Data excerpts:
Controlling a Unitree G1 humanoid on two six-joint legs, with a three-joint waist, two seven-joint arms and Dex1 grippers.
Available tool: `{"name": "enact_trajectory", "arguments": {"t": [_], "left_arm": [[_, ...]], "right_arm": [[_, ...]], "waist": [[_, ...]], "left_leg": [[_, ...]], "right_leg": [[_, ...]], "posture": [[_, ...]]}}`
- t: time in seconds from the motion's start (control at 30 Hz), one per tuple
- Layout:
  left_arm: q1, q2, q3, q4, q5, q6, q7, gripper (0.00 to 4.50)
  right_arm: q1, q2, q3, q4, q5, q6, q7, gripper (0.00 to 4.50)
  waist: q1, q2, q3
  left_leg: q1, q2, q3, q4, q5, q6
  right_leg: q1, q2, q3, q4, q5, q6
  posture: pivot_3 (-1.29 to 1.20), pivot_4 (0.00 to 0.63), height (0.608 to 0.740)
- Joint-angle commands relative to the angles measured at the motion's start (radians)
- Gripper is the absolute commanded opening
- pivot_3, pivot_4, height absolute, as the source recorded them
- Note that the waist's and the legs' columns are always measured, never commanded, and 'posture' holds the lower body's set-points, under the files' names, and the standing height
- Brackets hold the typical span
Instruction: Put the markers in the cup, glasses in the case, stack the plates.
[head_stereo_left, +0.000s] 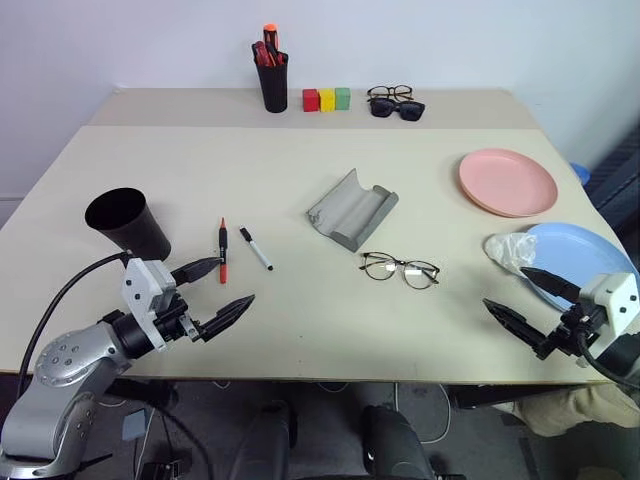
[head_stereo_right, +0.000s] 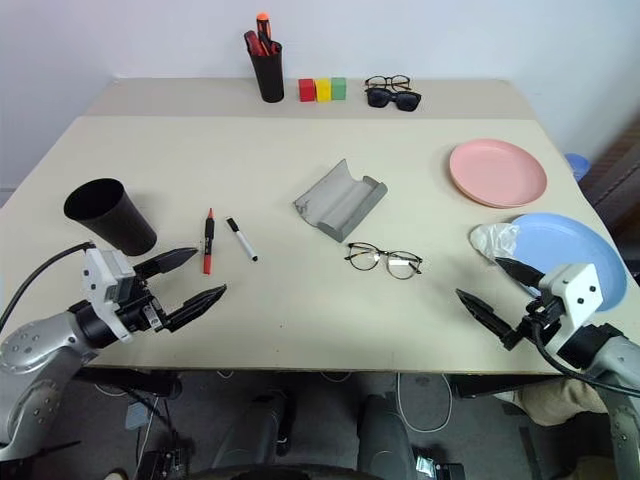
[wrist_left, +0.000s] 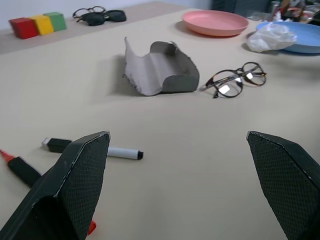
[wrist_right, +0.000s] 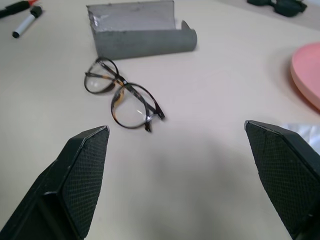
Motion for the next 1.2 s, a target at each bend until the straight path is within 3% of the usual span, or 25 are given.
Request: {"name": "enact_trajectory", "arguments": {"t": [0.03,0.73,0.97,1.2], "left_arm": [[0.02,-0.012,0.007,-0.003,-0.006,-0.025,-0.014,4.5],[0.023,-0.025,0.003,-0.088,0.004,0.047,0.098,4.5],[-0.075,-0.105,-0.064,-0.177,0.105,0.171,0.383,4.5],[-0.383,-0.281,-0.162,-0.153,0.183,0.562,0.772,4.5]], "right_arm": [[0.003,0.005,-0.023,-0.021,-0.005,-0.019,-0.007,4.42],[-0.058,-0.014,0.005,-0.077,-0.005,0.065,-0.051,4.42],[-0.124,-0.029,0.043,-0.055,0.0,0.059,-0.015,4.42],[-0.314,-0.057,0.145,0.067,0.0,0.029,0.104,4.42]], "waist": [[0.0,0.0,0.0],[0.004,-0.001,0.0],[0.003,-0.001,0.0],[0.004,-0.003,0.0]], "left_leg": [[0.0,0.0,0.001,0.0,0.0,0.0],[0.0,-0.001,0.002,0.0,0.0,0.004],[0.001,-0.002,0.002,0.002,0.0,0.004],[0.002,-0.002,-0.002,0.011,0.0,0.005]], "right_leg": [[0.0,0.0,0.0,0.0,0.0,-0.001],[-0.001,0.002,0.001,0.001,0.003,-0.004],[0.001,0.002,0.001,0.004,0.004,-0.002],[0.004,0.006,0.001,0.007,0.006,0.004]], "posture": [[0.0,0.15,0.74],[0.0,0.15,0.74],[0.0,0.15,0.74],[0.0,0.15,0.74]]}}
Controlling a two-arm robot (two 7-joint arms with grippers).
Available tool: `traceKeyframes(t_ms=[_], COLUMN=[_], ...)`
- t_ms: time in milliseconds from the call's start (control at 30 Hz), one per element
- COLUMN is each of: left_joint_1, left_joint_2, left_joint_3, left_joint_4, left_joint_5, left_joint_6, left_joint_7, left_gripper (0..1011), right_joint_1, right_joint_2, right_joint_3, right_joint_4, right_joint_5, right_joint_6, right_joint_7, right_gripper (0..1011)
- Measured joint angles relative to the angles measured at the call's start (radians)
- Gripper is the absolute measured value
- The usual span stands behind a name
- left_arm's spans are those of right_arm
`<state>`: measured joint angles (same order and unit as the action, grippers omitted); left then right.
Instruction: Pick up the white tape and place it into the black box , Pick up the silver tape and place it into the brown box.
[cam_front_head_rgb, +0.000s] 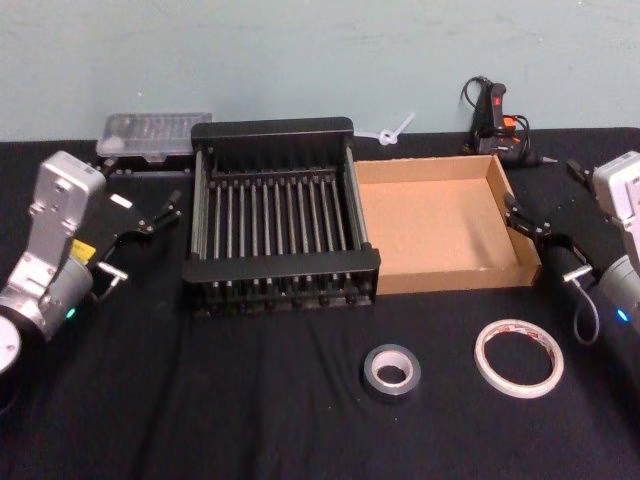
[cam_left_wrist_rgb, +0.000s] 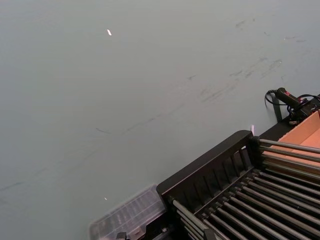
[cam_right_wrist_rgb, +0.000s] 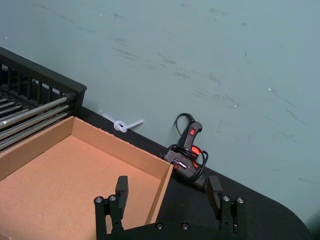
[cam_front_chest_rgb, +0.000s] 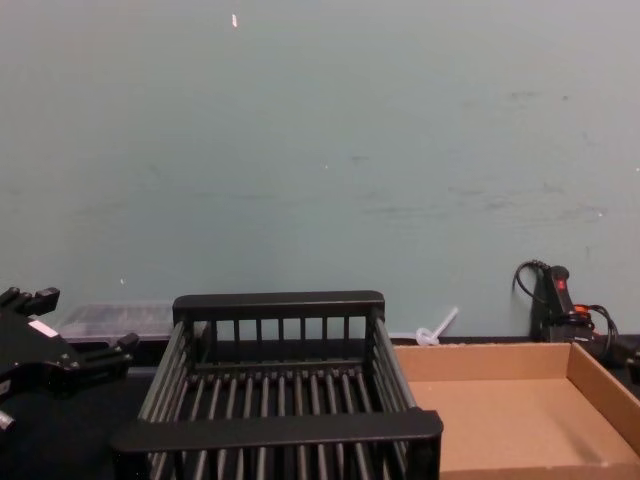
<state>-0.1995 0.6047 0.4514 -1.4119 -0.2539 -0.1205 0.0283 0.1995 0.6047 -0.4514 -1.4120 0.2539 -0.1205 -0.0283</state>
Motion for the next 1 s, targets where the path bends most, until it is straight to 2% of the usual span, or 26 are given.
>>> traceKeyframes(t_ms=[1000], left_joint_1=[0.0], left_joint_2=[0.0], left_joint_3=[0.0], left_joint_4=[0.0], left_joint_5=[0.0], left_joint_6=[0.0], left_joint_7=[0.0], left_gripper=[1002], right_joint_1=[0.0], right_joint_2=[0.0], right_joint_3=[0.0], right_joint_4=[0.0], right_joint_5=[0.0], right_joint_6=[0.0], right_joint_7=[0.0], right_gripper=[1002])
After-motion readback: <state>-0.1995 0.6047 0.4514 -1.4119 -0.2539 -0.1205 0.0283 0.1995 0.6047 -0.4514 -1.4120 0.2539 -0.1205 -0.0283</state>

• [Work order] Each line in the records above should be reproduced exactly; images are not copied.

• [Exercise solution]
Controlling a Unitree G1 humanoid on two six-joint legs, with a three-joint waist, two seven-joint arms and Dex1 grippers.
Available tool: `{"name": "enact_trajectory", "arguments": {"t": [_], "left_arm": [[_, ...]], "right_arm": [[_, ...]], "waist": [[_, ...]], "left_leg": [[_, ...]], "right_leg": [[_, ...]], "posture": [[_, ...]]}}`
- t: time in seconds from the motion's start (control at 30 Hz), one per tuple
- Layout:
  left_arm: q1, q2, q3, q4, q5, q6, q7, gripper (0.00 to 4.50)
  right_arm: q1, q2, q3, q4, q5, q6, q7, gripper (0.00 to 4.50)
  waist: q1, q2, q3
  left_leg: q1, q2, q3, q4, q5, q6
  right_leg: q1, q2, q3, q4, q5, q6
  posture: pivot_3 (-1.29 to 1.20), pivot_4 (0.00 to 0.63), height (0.608 to 0.740)
- Joint-angle commands relative to the angles measured at the motion's start (radians)
- Gripper is the absolute commanded opening
- pivot_3, pivot_4, height absolute, as the source recorded them
- Note that the waist's and the legs' columns are always measured, never commanded, and 'posture' holds the lower body's set-points, under the files' names, and the standing height
- Brackets hold the typical span
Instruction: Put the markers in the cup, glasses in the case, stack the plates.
[head_stereo_left, +0.000s] 
[head_stereo_right, +0.000s] 
[wrist_left, +0.000s] 
[wrist_right, +0.000s] 
Motion for the next 1.2 s, a target at each bend until the straight path is within 3% of the usual span, or 25 are given.
Request: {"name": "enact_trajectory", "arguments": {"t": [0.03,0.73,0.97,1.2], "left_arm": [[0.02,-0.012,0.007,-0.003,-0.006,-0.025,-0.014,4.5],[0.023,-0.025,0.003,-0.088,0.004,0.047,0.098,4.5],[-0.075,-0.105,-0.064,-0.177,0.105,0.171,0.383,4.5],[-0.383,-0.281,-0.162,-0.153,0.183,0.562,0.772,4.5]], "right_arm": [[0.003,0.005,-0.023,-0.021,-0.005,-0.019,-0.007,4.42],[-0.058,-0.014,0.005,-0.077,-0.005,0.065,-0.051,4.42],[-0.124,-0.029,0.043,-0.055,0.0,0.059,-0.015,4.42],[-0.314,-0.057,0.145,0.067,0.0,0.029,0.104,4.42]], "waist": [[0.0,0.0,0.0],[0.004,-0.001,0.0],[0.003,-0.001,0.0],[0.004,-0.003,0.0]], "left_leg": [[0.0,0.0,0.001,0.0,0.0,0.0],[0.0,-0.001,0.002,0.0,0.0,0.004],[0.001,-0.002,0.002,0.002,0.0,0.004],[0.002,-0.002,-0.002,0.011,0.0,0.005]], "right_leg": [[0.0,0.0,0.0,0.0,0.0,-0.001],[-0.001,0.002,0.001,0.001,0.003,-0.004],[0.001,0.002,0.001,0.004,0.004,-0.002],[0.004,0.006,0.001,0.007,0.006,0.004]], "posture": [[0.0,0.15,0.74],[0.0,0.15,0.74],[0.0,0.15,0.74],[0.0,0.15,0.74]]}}
Controlling a two-arm robot (two 7-joint arms with grippers).
Available tool: `traceKeyframes(t_ms=[_], COLUMN=[_], ...)`
- t_ms: time in milliseconds from the call's start (control at 30 Hz), one per element
- COLUMN is each of: left_joint_1, left_joint_2, left_joint_3, left_joint_4, left_joint_5, left_joint_6, left_joint_7, left_gripper (0..1011), right_joint_1, right_joint_2, right_joint_3, right_joint_4, right_joint_5, right_joint_6, right_joint_7, right_gripper (0..1011)
- Measured joint angles relative to the angles measured at the call's start (radians)
- Gripper is the absolute measured value
- The usual span stands behind a name
- left_arm's spans are those of right_arm
`<state>`: measured joint angles (same order and unit as the action, grippers omitted); left then right.
Instruction: Pick up the white tape and place it into the black box , Pick up the silver tape and place it into the brown box.
[cam_front_head_rgb, +0.000s] 
[cam_left_wrist_rgb, +0.000s] 
[cam_right_wrist_rgb, +0.000s] 
[cam_front_chest_rgb, +0.000s] 
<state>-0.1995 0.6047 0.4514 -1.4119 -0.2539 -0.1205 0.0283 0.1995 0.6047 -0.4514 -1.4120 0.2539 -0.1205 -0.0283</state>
Motion for the next 1 s, targets where the path bends most, until it is straight to 2% of the usual span, or 26 are given.
>>> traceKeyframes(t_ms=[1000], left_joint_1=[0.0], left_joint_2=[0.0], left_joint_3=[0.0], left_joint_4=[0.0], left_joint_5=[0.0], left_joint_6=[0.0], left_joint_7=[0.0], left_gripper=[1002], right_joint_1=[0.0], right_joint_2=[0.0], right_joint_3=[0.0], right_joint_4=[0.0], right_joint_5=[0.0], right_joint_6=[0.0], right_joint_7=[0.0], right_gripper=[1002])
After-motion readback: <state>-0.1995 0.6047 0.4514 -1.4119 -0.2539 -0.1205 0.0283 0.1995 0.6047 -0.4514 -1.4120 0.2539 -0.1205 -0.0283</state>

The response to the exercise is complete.